Directions: A verbatim copy of the lines starting at the one with "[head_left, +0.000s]" and ending at the last line below is required; include nothing else.

Provided material:
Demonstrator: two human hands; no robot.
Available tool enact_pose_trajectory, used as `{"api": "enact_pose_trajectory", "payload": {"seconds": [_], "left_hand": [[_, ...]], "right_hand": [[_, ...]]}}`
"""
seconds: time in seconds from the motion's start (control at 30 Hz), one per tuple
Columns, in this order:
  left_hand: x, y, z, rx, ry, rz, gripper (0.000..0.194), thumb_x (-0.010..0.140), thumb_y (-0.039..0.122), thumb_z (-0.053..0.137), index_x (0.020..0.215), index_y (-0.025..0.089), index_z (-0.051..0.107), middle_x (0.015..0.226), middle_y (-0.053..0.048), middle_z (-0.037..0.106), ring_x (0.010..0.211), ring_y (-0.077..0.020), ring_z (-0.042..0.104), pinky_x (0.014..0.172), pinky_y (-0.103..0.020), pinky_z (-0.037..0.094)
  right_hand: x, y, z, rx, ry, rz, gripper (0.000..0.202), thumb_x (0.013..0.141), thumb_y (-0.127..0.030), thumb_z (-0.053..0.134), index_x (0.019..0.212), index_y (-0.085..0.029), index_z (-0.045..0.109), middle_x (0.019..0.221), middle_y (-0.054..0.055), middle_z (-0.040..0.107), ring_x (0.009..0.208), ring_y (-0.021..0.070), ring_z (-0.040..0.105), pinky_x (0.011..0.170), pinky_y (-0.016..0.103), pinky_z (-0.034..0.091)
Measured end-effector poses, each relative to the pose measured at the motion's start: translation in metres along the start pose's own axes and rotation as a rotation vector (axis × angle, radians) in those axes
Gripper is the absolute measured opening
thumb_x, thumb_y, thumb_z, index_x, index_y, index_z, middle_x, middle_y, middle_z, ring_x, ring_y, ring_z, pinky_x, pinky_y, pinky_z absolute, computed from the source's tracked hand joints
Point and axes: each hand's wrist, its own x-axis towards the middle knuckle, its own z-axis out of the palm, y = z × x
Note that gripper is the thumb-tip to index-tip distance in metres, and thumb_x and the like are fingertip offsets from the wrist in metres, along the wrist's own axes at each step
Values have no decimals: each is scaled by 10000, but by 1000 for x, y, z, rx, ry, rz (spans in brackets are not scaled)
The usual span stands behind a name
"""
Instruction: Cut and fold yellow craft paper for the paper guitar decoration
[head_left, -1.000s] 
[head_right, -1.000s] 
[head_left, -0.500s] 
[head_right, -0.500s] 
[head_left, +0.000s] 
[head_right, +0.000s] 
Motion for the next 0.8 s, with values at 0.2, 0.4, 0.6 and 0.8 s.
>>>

Answer section:
[head_left, +0.000s] 
[head_right, +0.000s] 
Motion for the next 0.8 s, with values at 0.2, 0.4, 0.6 and 0.8 s.
>>>

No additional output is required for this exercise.